* Action item: Write out, exactly as they stand, the line containing "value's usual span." and all subsequent lines up to and including the final line of the records.
======== Provided data
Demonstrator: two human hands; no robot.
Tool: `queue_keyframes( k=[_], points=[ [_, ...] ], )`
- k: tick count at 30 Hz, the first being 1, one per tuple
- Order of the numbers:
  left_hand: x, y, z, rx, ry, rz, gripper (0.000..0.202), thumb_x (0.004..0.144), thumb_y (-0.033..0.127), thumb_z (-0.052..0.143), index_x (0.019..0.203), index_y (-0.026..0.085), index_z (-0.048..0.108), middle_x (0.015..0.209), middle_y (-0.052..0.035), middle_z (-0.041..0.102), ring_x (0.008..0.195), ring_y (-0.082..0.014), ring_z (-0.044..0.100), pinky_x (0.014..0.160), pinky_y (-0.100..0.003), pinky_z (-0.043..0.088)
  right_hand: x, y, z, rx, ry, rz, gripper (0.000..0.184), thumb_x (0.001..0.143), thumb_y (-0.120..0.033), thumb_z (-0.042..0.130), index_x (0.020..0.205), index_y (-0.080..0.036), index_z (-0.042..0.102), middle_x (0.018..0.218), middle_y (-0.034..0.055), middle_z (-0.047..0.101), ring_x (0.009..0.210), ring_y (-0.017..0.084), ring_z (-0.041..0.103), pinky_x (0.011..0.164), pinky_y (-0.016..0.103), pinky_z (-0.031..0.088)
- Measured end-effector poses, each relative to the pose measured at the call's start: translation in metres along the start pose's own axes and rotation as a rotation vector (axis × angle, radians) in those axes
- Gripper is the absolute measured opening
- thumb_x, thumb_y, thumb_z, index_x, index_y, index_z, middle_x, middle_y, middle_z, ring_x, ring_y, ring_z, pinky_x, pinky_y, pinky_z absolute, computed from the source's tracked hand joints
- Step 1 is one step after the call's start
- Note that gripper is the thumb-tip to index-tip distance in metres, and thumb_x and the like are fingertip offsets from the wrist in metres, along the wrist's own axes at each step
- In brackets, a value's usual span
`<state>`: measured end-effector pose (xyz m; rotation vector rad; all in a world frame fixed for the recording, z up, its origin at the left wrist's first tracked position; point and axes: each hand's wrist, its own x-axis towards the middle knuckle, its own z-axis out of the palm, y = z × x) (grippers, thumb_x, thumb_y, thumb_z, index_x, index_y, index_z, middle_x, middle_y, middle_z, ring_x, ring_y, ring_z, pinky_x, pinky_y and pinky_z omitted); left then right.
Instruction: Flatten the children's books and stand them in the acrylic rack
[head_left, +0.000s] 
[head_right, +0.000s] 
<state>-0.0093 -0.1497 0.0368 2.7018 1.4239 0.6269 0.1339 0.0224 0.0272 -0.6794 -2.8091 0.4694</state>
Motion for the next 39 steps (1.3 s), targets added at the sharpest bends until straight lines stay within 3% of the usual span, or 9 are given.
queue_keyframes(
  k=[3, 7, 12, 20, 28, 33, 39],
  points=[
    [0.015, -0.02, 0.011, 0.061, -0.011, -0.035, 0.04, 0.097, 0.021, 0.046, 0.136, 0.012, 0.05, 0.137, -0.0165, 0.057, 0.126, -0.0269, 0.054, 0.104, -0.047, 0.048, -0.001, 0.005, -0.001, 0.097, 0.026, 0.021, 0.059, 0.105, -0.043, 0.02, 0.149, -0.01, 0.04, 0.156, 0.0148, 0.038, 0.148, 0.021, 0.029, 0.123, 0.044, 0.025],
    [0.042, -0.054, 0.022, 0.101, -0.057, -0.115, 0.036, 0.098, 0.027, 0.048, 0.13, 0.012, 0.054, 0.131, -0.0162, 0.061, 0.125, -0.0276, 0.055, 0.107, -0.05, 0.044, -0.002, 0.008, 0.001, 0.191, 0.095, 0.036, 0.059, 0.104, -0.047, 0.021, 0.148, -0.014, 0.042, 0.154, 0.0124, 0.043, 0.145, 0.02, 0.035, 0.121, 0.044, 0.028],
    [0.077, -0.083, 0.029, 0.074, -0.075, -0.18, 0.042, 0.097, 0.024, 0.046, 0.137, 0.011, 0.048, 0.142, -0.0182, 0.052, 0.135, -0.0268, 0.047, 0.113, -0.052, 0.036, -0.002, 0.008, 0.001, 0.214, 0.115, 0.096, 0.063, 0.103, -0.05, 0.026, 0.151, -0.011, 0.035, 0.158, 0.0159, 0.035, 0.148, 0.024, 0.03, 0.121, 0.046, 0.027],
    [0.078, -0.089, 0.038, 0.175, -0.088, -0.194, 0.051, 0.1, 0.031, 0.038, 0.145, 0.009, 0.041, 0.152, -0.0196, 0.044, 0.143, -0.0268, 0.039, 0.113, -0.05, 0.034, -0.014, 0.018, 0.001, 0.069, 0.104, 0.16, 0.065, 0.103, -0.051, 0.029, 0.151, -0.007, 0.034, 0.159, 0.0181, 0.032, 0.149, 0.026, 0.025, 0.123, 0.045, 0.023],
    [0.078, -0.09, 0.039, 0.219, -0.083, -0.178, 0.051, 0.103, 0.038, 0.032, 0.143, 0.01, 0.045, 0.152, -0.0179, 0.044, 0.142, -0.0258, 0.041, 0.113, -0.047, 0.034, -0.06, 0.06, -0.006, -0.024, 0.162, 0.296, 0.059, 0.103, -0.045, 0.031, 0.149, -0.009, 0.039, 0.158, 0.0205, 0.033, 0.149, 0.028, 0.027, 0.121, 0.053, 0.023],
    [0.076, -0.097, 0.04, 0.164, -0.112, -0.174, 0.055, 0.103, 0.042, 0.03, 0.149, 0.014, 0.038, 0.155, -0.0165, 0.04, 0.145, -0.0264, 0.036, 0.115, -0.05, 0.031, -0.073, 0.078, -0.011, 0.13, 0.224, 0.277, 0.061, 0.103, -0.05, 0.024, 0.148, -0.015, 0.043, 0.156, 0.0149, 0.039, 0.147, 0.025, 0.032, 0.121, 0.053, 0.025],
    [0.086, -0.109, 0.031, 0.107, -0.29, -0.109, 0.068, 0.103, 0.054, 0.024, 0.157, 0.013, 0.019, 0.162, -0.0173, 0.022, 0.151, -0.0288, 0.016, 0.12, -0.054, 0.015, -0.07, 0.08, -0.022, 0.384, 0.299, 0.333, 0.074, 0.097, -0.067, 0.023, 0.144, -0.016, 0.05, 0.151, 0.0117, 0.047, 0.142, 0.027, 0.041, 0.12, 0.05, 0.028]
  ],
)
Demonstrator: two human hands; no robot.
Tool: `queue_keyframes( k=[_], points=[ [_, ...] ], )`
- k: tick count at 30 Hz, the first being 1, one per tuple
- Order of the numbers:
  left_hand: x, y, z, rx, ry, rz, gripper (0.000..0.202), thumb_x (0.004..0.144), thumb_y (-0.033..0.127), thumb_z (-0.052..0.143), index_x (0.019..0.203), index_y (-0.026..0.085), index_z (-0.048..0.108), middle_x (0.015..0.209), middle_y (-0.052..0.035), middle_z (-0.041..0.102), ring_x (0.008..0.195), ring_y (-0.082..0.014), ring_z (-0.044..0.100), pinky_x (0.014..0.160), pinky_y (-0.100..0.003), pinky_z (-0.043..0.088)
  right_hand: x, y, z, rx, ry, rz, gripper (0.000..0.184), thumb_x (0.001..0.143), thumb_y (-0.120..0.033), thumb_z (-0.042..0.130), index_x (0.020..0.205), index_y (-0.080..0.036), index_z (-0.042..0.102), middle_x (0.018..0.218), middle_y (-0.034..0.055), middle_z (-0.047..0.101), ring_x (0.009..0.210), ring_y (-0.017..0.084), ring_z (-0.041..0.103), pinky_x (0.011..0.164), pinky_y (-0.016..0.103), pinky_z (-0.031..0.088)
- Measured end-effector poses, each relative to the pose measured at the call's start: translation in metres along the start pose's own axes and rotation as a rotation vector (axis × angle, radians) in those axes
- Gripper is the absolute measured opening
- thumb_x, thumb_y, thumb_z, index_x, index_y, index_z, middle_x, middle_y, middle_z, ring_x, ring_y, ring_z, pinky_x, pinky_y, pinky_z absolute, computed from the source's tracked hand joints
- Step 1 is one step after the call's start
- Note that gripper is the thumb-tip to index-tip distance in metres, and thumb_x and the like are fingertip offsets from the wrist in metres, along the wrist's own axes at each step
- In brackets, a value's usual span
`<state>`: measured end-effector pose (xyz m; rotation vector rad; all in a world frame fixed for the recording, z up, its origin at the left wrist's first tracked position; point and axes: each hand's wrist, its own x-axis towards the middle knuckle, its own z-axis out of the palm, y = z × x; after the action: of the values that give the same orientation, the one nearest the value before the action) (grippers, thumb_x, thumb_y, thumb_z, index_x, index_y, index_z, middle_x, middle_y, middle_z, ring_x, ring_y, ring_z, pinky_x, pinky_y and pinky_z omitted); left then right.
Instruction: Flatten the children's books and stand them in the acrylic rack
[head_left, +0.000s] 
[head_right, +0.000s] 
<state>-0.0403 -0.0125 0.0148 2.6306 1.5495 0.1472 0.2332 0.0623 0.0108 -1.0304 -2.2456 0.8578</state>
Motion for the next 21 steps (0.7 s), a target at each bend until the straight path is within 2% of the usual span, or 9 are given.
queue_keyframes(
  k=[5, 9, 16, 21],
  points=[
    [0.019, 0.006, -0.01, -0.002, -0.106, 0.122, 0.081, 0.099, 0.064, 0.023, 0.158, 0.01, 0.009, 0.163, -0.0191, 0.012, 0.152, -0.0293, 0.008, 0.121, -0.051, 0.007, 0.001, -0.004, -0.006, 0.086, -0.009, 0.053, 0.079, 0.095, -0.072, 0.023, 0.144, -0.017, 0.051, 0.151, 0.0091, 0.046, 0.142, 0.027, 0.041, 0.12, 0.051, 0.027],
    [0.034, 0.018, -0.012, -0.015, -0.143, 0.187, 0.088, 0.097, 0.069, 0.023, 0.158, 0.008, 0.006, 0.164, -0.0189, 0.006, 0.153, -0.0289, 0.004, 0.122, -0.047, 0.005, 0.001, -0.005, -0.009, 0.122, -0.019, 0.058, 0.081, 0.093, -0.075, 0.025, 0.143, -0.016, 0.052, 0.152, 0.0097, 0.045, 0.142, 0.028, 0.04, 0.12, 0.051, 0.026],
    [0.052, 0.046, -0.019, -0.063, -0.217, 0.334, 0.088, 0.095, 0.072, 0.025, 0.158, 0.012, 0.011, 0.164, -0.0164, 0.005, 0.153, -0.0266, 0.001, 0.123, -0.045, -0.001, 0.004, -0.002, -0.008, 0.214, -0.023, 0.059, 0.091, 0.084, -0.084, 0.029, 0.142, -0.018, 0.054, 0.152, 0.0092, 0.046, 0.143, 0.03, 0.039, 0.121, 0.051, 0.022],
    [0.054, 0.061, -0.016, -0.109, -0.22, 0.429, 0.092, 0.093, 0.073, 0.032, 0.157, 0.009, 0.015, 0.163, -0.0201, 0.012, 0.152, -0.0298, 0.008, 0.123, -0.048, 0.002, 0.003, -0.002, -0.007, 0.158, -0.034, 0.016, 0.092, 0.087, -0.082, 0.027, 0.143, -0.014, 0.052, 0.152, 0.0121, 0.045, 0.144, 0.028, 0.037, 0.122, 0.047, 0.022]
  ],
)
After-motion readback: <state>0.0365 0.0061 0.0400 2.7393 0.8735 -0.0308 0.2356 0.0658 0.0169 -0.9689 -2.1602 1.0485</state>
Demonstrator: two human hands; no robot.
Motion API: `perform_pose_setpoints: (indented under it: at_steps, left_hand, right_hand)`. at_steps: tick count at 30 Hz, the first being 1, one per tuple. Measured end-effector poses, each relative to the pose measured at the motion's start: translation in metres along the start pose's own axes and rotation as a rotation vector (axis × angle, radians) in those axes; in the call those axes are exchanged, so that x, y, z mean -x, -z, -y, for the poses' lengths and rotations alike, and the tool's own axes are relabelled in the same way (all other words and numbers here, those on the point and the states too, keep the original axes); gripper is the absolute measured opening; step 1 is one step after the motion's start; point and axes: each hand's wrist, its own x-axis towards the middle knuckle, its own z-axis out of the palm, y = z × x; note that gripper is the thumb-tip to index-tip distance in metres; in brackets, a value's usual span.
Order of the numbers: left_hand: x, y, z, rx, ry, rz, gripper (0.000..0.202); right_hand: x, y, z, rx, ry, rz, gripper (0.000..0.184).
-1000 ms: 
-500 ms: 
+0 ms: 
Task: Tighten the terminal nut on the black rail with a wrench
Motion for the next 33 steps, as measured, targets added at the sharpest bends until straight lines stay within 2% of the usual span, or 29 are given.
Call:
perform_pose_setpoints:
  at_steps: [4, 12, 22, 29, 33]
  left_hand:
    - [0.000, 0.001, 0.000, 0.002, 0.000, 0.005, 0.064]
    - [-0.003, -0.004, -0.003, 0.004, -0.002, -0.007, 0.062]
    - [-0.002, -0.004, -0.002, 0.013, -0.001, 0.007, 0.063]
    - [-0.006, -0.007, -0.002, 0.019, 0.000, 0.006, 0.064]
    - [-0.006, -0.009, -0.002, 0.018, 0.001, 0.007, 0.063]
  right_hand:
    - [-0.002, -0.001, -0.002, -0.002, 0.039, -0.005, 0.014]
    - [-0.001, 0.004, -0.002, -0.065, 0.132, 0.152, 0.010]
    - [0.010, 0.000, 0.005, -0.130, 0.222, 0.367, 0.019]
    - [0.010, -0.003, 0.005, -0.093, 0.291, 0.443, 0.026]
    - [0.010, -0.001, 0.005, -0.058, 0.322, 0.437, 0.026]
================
* Solution for this exercise:
Motion API: `perform_pose_setpoints: (indented under it: at_steps, left_hand, right_hand)`. at_steps: tick count at 30 Hz, the first being 1, one per tuple. Measured end-effector poses, each relative to the pose measured at the motion's start: translation in metres along the start pose's own axes and rotation as a rotation vector (axis × angle, radians) in those axes; in the call those axes are exchanged, so that x, y, z mean -x, -z, -y, for the poses' lengths and rotations alike, and the tool's own axes are relabelled in the same way (all other words and numbers here, those on the point and the states too, keep the original axes); gripper is the absolute measured opening; step 1 is one step after the motion's start; point and axes: each hand's wrist, its own x-axis towards the middle knuckle, its own z-axis out of the palm, y = z × x; note that gripper is the thumb-tip to index-tip distance in metres; in brackets, a value's usual span.
Order of the numbers: left_hand: x, y, z, rx, ry, rz, gripper (0.000..0.202); right_hand: x, y, z, rx, ry, rz, gripper (0.000..0.184).
-1000 ms: 
-500 ms: 
+0 ms: 
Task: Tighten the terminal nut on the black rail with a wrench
Motion for the next 33 steps, as measured, targets added at the sharpest bends until straight lines stay within 2% of the usual span, or 29 are given.
Call:
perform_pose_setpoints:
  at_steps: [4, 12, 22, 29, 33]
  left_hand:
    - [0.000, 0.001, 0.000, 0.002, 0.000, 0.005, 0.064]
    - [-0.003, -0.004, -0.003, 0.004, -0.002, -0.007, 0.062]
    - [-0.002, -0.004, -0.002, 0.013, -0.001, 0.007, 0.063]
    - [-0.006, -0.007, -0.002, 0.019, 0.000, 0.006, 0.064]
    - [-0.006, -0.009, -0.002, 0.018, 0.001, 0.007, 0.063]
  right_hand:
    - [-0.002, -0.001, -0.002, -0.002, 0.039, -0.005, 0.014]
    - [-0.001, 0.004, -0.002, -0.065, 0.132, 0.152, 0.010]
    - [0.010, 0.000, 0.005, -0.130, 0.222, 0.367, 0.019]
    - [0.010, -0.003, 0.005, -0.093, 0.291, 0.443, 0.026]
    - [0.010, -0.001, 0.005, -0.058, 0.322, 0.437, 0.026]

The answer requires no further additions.